祝无恙闻言也笑了,招手让青禾坐到他的另一侧,而后拍着他的的肩膀安抚道:
“你哥也是心疼你,这份心意可难得。青玉这哥哥,当得真是称职。”
随即他话锋一转,询问道:“对了,这两天让你们哥俩盯着那两家,可有发现什么异常?”
提到正事,青禾立刻收起了那点小情绪,脸上多了几分认真立即回道:
“回公子,谢老大人那边倒是没什么动静,每日里都是照常起居,来往的也都是些寻常仆役。倒是周老大人那边,今天上午我看到田重田巡检去了他家!”
“田巡检?”祝无恙原本平和的眼神瞬间亮了起来,随即掠过一丝狐疑,“嘶……他去周老大人府上做什么?”
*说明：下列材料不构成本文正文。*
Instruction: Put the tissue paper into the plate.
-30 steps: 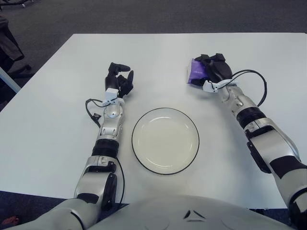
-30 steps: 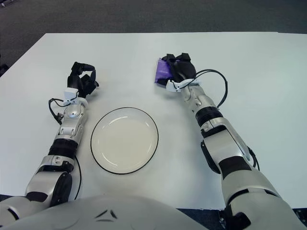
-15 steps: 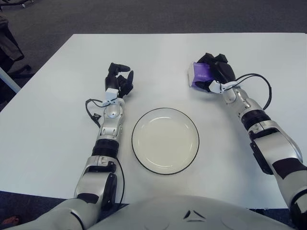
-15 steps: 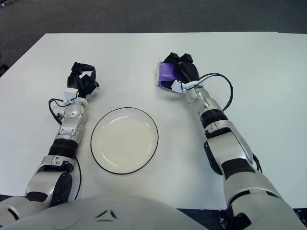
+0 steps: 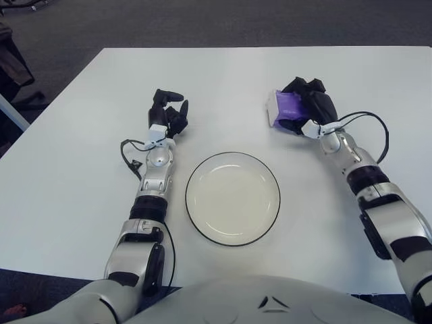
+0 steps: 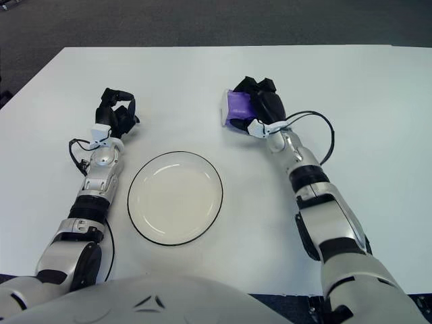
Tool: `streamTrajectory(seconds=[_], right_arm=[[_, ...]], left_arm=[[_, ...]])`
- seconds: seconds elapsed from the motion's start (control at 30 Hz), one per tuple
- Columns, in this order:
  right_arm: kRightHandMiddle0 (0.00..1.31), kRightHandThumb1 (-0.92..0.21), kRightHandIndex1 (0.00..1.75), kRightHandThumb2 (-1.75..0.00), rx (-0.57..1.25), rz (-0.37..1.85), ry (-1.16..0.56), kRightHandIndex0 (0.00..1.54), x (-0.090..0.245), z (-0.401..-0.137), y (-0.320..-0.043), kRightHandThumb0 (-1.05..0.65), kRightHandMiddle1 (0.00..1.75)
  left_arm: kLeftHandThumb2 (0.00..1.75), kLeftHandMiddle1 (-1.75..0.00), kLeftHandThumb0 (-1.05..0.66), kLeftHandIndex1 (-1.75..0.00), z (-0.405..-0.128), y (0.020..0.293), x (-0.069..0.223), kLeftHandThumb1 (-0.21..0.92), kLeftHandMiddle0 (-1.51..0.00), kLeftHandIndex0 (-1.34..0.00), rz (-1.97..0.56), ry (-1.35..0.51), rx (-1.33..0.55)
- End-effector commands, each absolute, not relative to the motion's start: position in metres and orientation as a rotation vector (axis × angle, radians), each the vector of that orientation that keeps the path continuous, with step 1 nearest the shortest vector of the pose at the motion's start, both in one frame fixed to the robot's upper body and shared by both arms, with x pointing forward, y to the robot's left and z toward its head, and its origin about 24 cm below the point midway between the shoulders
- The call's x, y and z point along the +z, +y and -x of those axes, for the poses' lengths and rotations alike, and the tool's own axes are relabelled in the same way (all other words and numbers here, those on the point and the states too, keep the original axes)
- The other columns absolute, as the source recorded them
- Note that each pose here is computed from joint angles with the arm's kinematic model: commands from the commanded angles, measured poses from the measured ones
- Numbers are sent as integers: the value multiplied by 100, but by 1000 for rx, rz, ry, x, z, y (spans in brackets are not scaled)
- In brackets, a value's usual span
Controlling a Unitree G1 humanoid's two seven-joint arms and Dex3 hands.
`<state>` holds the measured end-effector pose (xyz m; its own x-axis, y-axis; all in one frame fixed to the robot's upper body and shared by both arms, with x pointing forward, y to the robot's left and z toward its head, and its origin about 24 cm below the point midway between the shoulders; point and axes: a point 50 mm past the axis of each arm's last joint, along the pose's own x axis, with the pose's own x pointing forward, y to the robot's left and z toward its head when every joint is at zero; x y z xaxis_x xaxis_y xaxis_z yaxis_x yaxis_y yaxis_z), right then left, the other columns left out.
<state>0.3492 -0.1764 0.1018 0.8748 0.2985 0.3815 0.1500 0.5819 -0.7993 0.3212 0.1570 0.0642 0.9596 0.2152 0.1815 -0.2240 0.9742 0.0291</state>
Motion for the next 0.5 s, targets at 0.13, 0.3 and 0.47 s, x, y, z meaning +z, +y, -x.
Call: streamTrajectory(seconds=[0.13, 0.3, 0.47], right_arm=[[45, -28, 175, -136, 98, 919, -641, 58, 118, -332, -173, 0, 175], [46, -28, 175, -137, 101, 885, -736, 59, 134, -322, -165, 0, 174], [46, -28, 175, -136, 123, 844, -825, 60, 149, -310, -157, 0, 173]], left_arm=[[50, -175, -37, -157, -296, 164, 13, 82, -84, -42, -66, 4, 251], [50, -175, -37, -157, -297, 166, 13, 82, -84, -42, -68, 6, 250], [50, -175, -37, -157, -299, 167, 12, 82, -83, -42, -74, 13, 246]])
盛潇潇和崔响也停下了笑意,脸上满是好奇,盛潇潇急忙催道:
“青禾,别卖关子,快说说,他去做什么了?”
青禾见问话的是盛潇潇,却狡黠地眨了眨眼,嘴角勾起一抹得意的笑:
“嘿嘿,根据我的推测,从田巡检进院子的时间长短,还有他进去和出来时的表情来看……”
说到此处,他竟还故意顿了顿,看着三人急切的模样,才慢悠悠地继续道:“他肯定不是去拉屎的!”
“你这臭小子!”盛潇潇被他逗得又气又笑,隔着祝无恙起身抬手就给了他一个暴栗,“跟你家公子一个德性,说话没个正形!”